NACUBO and Commonfund officials said the “flat” year is unusual. Investments tend to either show strong growth or large losses. Last fiscal year was only the eighth time in the 38-year history of the survey that returns have been between -3 percent and 3 percent.

The study also found that gifts to many institutions were down last year, with 39 percent of institutions expecting a decline in giving and only 41 percent expecting an increase.

More of the Same

The 2012 study continues several trends that have played out over the life of the study, most notably a gap between wealthy institutions and the rest of the sector.
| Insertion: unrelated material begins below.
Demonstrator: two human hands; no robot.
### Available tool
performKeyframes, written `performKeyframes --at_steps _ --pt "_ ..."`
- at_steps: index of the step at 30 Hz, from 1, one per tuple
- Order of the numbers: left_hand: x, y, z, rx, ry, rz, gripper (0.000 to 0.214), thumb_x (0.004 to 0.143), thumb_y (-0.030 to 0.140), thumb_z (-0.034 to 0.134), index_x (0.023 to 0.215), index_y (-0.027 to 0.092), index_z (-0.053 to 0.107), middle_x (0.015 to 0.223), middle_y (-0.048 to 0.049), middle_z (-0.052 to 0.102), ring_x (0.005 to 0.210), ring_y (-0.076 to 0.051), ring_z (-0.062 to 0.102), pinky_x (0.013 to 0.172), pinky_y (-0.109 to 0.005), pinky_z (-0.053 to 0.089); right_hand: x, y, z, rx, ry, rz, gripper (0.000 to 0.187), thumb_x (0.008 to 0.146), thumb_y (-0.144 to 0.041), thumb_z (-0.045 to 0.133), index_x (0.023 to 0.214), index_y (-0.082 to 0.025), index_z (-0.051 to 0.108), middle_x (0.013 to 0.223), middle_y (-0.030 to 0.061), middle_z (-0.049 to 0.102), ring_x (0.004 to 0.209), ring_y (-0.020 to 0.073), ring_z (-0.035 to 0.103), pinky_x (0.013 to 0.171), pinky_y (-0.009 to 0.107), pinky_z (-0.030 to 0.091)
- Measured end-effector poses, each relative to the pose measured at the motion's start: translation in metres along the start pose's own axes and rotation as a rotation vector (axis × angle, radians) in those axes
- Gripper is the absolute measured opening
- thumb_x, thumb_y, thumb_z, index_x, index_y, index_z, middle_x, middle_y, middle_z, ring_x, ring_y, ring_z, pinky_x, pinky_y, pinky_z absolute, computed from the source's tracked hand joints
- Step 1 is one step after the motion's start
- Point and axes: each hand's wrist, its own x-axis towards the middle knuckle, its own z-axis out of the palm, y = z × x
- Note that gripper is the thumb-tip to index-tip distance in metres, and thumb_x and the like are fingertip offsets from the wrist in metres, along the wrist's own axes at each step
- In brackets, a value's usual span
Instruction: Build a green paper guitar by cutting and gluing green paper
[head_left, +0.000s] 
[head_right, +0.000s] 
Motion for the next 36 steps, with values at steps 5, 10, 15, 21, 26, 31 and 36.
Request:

As in most other years, institutions with larger endowments tended to have a higher percentage invested in “alternative strategies” that include private equity, venture capital, real estate and hedge funds. This is typically because many alternative strategies have minimum investment requirements that small colleges can’t meet, and because wealthy institutions are more likely to have active full-time investors who are more knowledgeable about different investment opportunities and can more closely monitor investment returns and adjust investments as necessary. Less-wealthy institutions tend to invest more in domestic equities and fixed-income investments like U.S. Treasury notes, which tend to see more predictable but lower returns.

As a result, the wealthy institutions tend to see higher returns over all than do less-wealthy institutions. That pattern held true again this year.

Even when they do invest in “alternative strategies,” less-wealthy institutions tend to invest in different things. Wealthier institutions have a larger percentage in private equity and real estate, while less-wealthy institutions tend to invest more heavily in hedge funds.

“The difference in returns between large and small institutions is a long-term policy issue that we need to continue to focus on,” said Verne Sedlacek, president and CEO of Commonfund.

Given the weak across-the-board returns, there was not much change in overall rankings. The top 10 contained the same universities as last year with slight changes in order (Princeton and Stanford swapped places, as did Northwestern and Texas A&M).

The negative returns this year were driven primarily by poor performance in international equities (down because of uncertainty in Europe and reduced growth in China), hedge funds and commodities. Losses in that sector were offset somewhat by gains in fixed income investments, venture capital and private equity.

Six months into the 2013 fiscal year, there is uncertainty about how returns will look. Significant uncertainty still hangs over Europe’s fiscal situation, as well as U.S. federal efforts to reduce the national debt. Earlier this month, Moody’s Investors Service predicted “some degree of volatility.”